Above all, \[v_1+v_2,v_2+v_3,v_3+v_4,v_4\] is also a basis of $V$.

7. Solution: Counterexample: let $V=\mathbb R^4$ , $v_1=(1,0,0,0)$, $v_2=(0,1,0,0)$, $v_3=(0,0,1,1)$, $v_4=(0,0,0,1)$ and \[U=\{(x,y,z,0)|x,y,z\in\mathbb R\}.\]Then all the conditions are satisfied, but $v_1,v_2$ is not a basis of $U$ since $(0,0,1,0)$ can not be linearly expressed by $v_1,v_2$.

8. Solution: First, we show that $u_1,\cdots,u_m,w_1,\cdots,w_n$ is linearly independent. If there exist $a_1,\cdots,a_m\in\mathbb F$ and $b_1,\cdots,b_n\in\mathbb F$ such that \[a_1u_1+\cdots+a_mu_m+b_1w_1+\cdots+b_nw_n=0.\]Then \[a_1u_1+\cdots+a_mu_m=-(b_1w_1+\cdots+b_nw_n)\in U\cap W,\]it follows that \[a_1u_1+\cdots+a_mu_m=0,\quad b_1w_1+\cdots+b_nw_n=0\]since $V=U\oplus W$ implies $U\cap W=\{0\}$. However, note that $u_1,\cdots,u_m$ is a basis of $U$ and $w_1,\cdots,w_n$ is a basis of $W$, it follows that $a_1=\cdots=a_m=0$ and $b_1=\cdots=b_n=0$. Hence $u_1,\cdots,u_m,w_1,\cdots,w_n$ is linearly independent.

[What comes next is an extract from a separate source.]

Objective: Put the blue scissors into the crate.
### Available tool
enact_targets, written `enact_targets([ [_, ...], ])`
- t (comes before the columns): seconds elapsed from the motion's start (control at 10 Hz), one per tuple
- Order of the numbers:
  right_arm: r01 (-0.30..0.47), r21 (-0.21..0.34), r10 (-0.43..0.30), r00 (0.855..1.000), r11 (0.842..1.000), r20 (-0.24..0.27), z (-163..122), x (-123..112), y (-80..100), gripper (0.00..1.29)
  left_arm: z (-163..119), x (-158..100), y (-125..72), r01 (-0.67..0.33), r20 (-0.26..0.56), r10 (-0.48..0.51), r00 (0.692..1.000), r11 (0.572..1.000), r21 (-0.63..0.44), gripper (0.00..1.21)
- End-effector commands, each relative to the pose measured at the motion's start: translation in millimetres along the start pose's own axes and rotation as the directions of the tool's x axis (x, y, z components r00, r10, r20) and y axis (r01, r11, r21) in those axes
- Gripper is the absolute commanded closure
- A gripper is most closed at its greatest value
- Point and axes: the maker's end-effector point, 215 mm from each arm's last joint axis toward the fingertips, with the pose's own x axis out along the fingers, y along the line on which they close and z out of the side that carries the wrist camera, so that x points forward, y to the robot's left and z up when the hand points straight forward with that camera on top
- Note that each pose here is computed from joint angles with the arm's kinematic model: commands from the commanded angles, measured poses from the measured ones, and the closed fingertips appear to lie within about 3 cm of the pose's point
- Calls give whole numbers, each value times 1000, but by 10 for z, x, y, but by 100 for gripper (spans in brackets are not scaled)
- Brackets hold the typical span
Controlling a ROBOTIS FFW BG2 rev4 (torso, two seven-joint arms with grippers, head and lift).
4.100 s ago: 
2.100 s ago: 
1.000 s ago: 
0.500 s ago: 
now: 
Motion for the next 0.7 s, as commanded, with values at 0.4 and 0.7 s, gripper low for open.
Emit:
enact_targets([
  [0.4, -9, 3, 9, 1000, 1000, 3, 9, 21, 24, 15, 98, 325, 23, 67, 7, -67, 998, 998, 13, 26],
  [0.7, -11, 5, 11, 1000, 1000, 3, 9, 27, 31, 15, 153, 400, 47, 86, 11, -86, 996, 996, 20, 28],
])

Now, it suffices to verify that $u_1,\cdots,u_m,w_1,\cdots,w_n$ spans $V$. For any $v\in V$, there exist $u\in U$ and $w\in W$ such that $v=u+w$ since $V=U\oplus W$. Note that $u_1,\cdots,u_m$ is a basis of $U$ and $w_1,\cdots,w_n$ is a basis of $W$, it follows that there exist $a_1,\cdots,a_m\in\mathbb F$ and $b_1,\cdots,b_n\in\mathbb F$ such that \[u=a_1u_1+\cdots+a_mu_m,\]\[w=b_1w_1+\cdots+b_nw_n.\]Hence \[v=u+w=a_1u_1+\cdots+a_mu_m+b_1w_1+\cdots+b_nw_n,\]which means $u_1,\cdots,u_m,w_1,\cdots,w_n$ spans $V$.

Above all, \[u_1,\cdots,u_m,w_1,\cdots,w_n\] is a basis of $V$.

Remark: For any $v\in U\cap W$, if I can show that $v=0$. Then $U\cap W=0$, since we choose $v$ arbitrarily. I have always skipped this step. For instance, for any $v\in V$, if I can show that $v\in W$, then $V\subset W$. The argument is similar.